SwissCognitive Guest Blogger: Bin Liang, Algorithm Lead – “LLM Terminology Cheat Sheet for AI Practitioners in 2025”

As you may have perceived, the field of LLMs evolves at an unprecedented pace. Architectures, training methods, and best practices shift within months.
While some concepts in this cheatsheet may seem dated or superseded by newer approaches, they remain valuable for building systematic understanding of how we arrived at today’s state-of-the-art.
Familiarity with earlier paradigms like BERT’s bidirectional encoding or early attention variants helps practitioners critically evaluate new techniques and understand architectural trade-offs.
Consider this a map of the LLM landscape: not every path is still traveled, but knowing the terrain enables better navigation. We strongly recommend skimming through to build foundational knowledge, then focusing deeper on concepts most relevant to your current needs.
If you work with large language models (play with the latest open-source ones here), you know the jargon can get dense fast. This guide puts the most important terms – from architectures and core components to training strategies and evaluation benchmarks – in one place, with precise definitions you can rely on when reading research papers, model documentation, or benchmark results.
Model Architectures & Types
Modern LLM architectures have evolved rapidly from early-stage bidirectional models to today’s dominant decoder-only designs.

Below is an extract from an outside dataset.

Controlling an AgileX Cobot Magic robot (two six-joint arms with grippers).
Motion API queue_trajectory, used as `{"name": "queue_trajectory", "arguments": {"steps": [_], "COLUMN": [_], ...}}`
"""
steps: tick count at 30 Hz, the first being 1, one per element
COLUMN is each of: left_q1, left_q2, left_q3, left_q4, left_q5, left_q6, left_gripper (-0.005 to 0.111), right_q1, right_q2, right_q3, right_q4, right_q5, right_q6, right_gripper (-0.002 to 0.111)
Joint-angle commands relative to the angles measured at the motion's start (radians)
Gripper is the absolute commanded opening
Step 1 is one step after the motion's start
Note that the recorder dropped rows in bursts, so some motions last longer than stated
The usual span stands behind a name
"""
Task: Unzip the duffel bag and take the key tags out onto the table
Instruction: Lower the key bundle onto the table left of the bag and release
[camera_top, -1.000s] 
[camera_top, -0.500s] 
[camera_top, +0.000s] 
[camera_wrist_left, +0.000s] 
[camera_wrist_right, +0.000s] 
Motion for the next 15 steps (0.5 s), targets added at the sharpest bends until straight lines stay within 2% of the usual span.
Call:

While encoder-based models like BERT (2018) pioneered transfer learning and language representation in NLP, the field has largely shifted to decoder-only generative Transformers (GPT, LLaMA, Qwen) for their superior generative capabilities and efficiency since the launch of GPT-3.5.
When selecting an architecture & type, consider:
- Computational Budget: MoE models like GLaM offer better scaling.
- Deployment Constraints: Some open source models like Qwen series provide a huge variety of model sizes, making it more suitable for deployment at different computing budgets.
- Task Requirements: Different model families specialize in different domains. For example, vision-language models (VLM) for multimodal tasks, or code-focused models for programming and reasoning over code.
- Capability Needs Instruction-tuned models (with names ending in -instruct) are better at following direct instructions, whereas reasoning models (with names ending in -reasoning or -reasoner) excel at performing complex reasoning tasks.
Understanding this evolution helps practitioners distinguish between legacy concepts and current best practices when evaluating model options.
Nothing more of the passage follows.